Um, okay. No work = no pay. Besides that, while I AM ridiculously uncomfortable at work (some days more than others), I am a one-woman disaster at home. It's bad enough that weekends have two days - I burn out on the first day and have to recover the second. If I stayed at home this week, I'd be able to feed a small, third-world country with the food I generated. The towels would be washed again (third time in two weeks) because I would be scrubbing things again. We'd be bankrupt or own a large stock in Harmon's due to the increased grocery volume - I'm not sure which. Baby Girl's closet would be re-arranged for the third time in as many weeks. I'd walk the entire valley, giving my suddenly over-protective mother a coronary. Himself would check himself into the looney bin to escape. No, it's better I keep working.
* "Be patient. You want the baby to be done."
Done? As in fully-cooked? I'm not baking a roast here. And yes, I do want her fully developed. I didn't start being impatient until well after I hit "full-term." I can handle six more days. I can't handle weeks. In plural. I have been patient for 39 weeks - that is a record for me. Patience is a virtue, but not one I posess.
* "You'll miss being pregnant."
I will miss feeling Baby Girl move. I will miss feeling like she's all mine - that we have some sort of "all girls" secret club. But I am relatively confident that I will NOT miss being pregnant. I won't miss having a meltdown because stretchmarks and zits (the first of pregnancy) hit on the same day (39 weeks exactly - I wasn't nuts when I started willing her here LAST week) or because I've already worn the three pairs of pants that fit TWICE in the last week. I won't miss not being able to breathe. I won't miss feeling like everything is "off limits" because I am pregnant.

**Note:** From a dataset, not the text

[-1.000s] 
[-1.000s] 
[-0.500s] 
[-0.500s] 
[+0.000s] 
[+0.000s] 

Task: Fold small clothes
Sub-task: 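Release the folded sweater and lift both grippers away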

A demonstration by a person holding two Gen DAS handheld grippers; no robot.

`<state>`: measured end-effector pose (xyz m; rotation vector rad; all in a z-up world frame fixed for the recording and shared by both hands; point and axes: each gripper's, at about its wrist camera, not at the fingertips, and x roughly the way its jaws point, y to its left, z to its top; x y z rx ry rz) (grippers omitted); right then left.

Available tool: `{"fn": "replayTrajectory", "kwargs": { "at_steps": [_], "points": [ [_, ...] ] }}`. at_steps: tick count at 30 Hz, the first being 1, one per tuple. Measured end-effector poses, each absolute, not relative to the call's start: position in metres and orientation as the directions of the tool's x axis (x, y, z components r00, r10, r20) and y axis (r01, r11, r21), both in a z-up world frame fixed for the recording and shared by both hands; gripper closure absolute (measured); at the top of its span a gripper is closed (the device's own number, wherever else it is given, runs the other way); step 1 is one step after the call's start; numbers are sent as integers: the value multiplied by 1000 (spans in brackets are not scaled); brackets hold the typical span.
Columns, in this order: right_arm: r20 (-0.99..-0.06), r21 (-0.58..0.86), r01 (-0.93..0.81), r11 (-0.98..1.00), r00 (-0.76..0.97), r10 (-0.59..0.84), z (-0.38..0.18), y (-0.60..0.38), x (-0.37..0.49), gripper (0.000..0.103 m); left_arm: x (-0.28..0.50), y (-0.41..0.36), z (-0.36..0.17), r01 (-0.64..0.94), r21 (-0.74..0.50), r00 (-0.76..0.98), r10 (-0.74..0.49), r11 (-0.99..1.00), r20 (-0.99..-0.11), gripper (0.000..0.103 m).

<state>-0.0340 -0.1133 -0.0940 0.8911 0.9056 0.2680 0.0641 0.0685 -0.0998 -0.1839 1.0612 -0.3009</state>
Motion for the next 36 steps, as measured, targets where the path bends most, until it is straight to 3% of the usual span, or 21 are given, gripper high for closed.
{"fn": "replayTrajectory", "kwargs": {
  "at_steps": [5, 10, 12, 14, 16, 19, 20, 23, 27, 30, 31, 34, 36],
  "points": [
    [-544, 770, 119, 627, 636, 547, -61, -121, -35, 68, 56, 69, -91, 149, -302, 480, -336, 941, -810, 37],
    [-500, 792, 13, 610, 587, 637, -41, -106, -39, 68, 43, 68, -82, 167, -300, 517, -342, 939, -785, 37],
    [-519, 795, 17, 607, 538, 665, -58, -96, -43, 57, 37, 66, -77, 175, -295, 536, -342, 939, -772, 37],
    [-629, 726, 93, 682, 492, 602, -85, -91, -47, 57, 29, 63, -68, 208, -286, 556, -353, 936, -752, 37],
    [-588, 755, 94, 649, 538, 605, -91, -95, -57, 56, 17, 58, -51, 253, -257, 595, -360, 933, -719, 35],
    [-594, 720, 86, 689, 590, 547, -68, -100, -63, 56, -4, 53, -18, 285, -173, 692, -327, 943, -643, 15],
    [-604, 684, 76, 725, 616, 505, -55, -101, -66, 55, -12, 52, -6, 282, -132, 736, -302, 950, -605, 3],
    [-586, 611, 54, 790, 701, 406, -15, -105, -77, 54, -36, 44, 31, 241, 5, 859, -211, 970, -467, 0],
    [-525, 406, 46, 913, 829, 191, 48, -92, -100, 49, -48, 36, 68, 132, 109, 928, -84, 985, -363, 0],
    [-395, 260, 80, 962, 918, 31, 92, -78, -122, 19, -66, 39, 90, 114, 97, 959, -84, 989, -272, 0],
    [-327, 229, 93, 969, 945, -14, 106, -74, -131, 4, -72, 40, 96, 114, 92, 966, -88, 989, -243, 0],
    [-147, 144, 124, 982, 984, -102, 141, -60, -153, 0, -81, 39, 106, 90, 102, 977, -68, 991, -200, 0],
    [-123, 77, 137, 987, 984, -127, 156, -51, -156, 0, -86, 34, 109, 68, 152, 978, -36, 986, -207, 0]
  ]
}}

I won't miss the not feeling good for a single 24-hour period since before Christmas.
* "You haven't had the baby YET?!"
Actually, I have. I just loved being pregnant so much I invested in a fat suit and waddle by the end of the day because I'm practicing my runway modeling spoof. Really. I know I live in a new place, but I PROMISE I don't look like this in my other life.
Yes, patience be darned, I'm never going to be any more ready than I am now or any less nervous about screwing Baby Girl up. Bring on the contractions, let's get this show on the road.